Il ounto é che, per una modestia fatta a morale, siamo noi sardi i primi negatori ed avversari della nostra storia e della nostra identità e quinfi i primi distruttori della nostra nazione sarda. Anche la cultura ufficiale, quella con la C maiuscola delle Università e degli enti statali, come la sovraintendemza per intenderci, sconta questo atteggiamenti estremamente conservativo, finendo per frenare il processo di scoperta e riscrittura della storia sarda.
Per la sovraintendenza è difficile comunicare l’archeologia poiché “è rischioso divulgare ipotesi poco certe, capaci di creare falsi come nel caso delle pietre trasportate da Mago Merlino a Stonehenge”. Nel merito dell’osservazione. Il giornalista Giacobbo ha recentemente condiviso una personale soluzione, l’onestà: “Bisogna raccontare l’esistenza delle diverse ipotesi e trattare il prossimo come vorremmo essere trattati, ovvero con onestà. Dobbiamo, ancora, avere il coraggio di raccontare anche i ‘lavori in corso’, magari il turista tornerà negli anni per sapere cosa è successo in quel particolare sito. Secondo una ipotesi gli Shardana erano le guardie personali di Ramses II, secondo un’altra versione erano invece una sorta di ‘top gun’ noti per le loro capacità militari. Nella Cittadella dei Musei di Cagliari sono esposti alcuni scarabei egizi: non è provato che fossero le guardie del corpo del faraone ma perché non divulgare questa ipotesi? Per un rettore di una facoltà egizia essi erano le bodyguard del terzo faraone della XIX dinastia. Perché non possiamo avere il coraggio di condividere queste ipotesi?”.

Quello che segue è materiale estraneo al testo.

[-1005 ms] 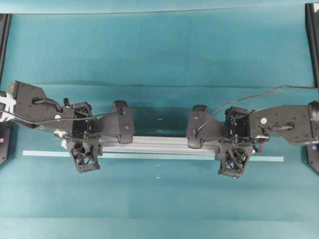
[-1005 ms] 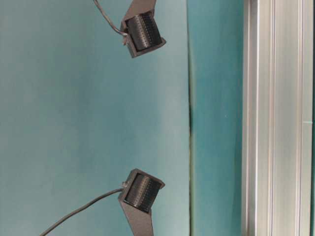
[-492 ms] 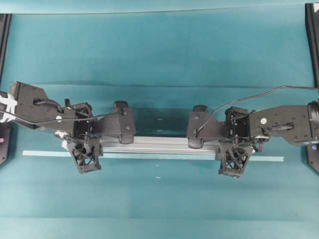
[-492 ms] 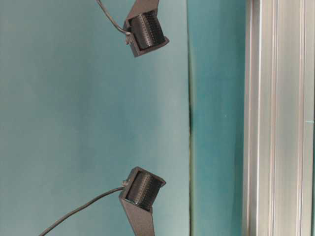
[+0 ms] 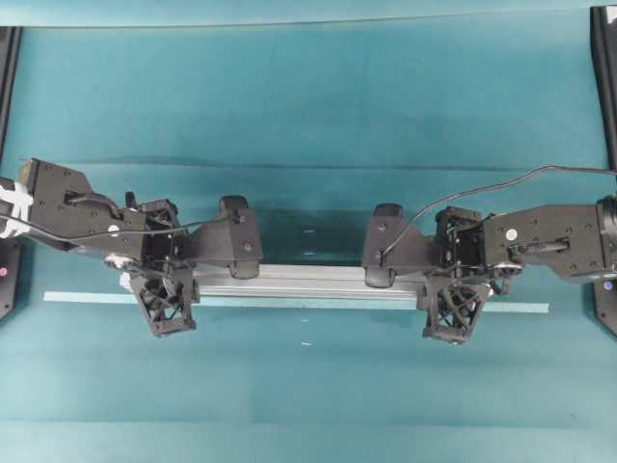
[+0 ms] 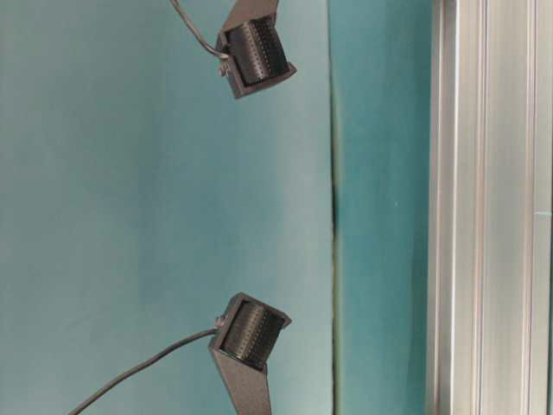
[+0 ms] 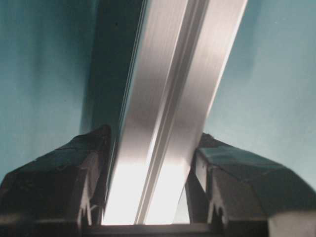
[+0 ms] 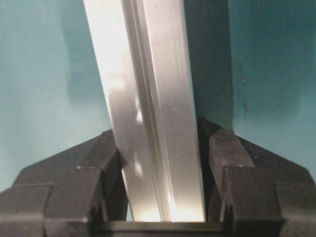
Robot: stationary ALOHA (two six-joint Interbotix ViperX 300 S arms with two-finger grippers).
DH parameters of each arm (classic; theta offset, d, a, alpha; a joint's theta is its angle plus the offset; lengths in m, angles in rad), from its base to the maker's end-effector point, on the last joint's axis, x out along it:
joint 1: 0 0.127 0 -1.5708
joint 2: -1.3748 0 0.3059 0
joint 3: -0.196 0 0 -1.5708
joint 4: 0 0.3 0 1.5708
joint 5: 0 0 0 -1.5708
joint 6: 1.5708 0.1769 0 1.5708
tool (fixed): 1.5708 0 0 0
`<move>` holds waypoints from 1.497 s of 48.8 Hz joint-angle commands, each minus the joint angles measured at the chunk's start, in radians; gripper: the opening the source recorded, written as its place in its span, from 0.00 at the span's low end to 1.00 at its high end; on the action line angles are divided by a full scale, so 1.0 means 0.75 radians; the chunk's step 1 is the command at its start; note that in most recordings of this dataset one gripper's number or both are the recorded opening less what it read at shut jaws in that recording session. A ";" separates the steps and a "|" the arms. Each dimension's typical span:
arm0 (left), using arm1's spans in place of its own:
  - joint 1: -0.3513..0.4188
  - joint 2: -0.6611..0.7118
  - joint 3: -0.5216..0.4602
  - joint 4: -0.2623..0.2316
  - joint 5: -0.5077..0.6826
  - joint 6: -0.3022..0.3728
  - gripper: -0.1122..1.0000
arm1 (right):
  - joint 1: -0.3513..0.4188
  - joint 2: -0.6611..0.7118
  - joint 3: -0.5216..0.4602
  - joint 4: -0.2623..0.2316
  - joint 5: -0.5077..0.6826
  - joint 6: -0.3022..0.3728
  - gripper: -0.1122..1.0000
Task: Lift the metal rail with both hands and move it towards you.
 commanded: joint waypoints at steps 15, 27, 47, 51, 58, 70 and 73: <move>0.006 -0.014 0.016 -0.008 -0.102 -0.055 0.42 | -0.018 0.008 -0.004 0.006 -0.025 0.016 0.47; 0.002 -0.014 0.014 -0.008 -0.110 -0.025 0.42 | -0.020 0.008 -0.002 0.006 -0.025 0.018 0.47; 0.002 -0.014 0.022 -0.008 -0.135 -0.020 0.42 | -0.020 0.010 -0.004 0.008 -0.027 0.016 0.48; 0.002 -0.016 0.027 -0.008 -0.143 -0.016 0.42 | -0.018 0.010 -0.006 0.010 -0.029 0.016 0.55; 0.002 -0.018 0.039 -0.008 -0.168 -0.014 0.42 | -0.018 0.010 -0.004 0.010 -0.029 0.016 0.76; 0.002 -0.025 0.053 -0.008 -0.166 -0.006 0.42 | -0.014 0.012 -0.008 0.049 -0.029 0.022 0.85; 0.002 -0.031 0.063 -0.008 -0.164 0.002 0.42 | 0.000 0.014 -0.012 0.057 -0.031 0.031 0.85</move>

A questo proposito il glottologo Salvatore Dedola afferma: “Un esempio per tutti può essere il Mostro di Loch Ness. Per quanto non esista, ha attirato per decenni i turisti per il solo motivo che – scientificamente – esso rimane pur sempre una possibilità inconfutabile. Quel “Mostro” evanescente e inafferrabile è stato giustamente “ingabbiato” e venduto proprio nella sua semplice possibilità scientifica. Ed il pacchetto turistico così confezionato è stato accolto, nonostante la tetra monotonia delle sponde del Loch Ness.
In Sardegna invece quel tanto sbandierato “mistero” rimane nudo come il Re delle “Mille e una Notte”. Gli operatori turistici non attireranno mai un bel niente sino a che non rivestiranno il proprio Re con abiti visibili. Ma a ben vedere la cancrena del “vuoto misterioso” non infetta soltanto il turismo, anzi ha molti compagni di viaggio.
La cultura in Sardegna pare veramente il regno dei morti, dove niente si muove, mentre lo sfondo, la prospettiva, viene occupata da surreali feticci con nomi spettrali, che appaiono proiettati come le ombre nella spelonca platonica. Quelle ombre, se vivessero, darebbero vera linfa, vera luce, vero nutrimento alla Sardegna. E attirerebbero tanto turismo culturale. Ma sono state ridotte a pura sagoma caliginosa, a mero oggetto inespressivo. Manco a dirlo, sto parlando delle più grandi opere culturali dell’isola, sto parlando dei Nuraghes, delle Domus de janas, delle Tombe di giganti, della Stele di Nora, della base colonnare di San Nicolò Gerrei, della brocca di Villagrande, dei Guerrieri di Monti Prama.
Esiste pertanto un problema di autocastrazione culturale dei sardi, troppo spesso cosî tanto preoccupati di non rispettare i diritti alrui da dimenticare totalmente i propri. E allora, cari compatrioti sadi, ogni tanto dovremmo davvero essere meno modesti e “tirarcela” un po’ da soli, perché senza amore, conoscenza e consapevolezza della nostra storia, non possiamo costruire una Sardegna (io spero federale) capace di autogovernare i propri modelli di sviluppo.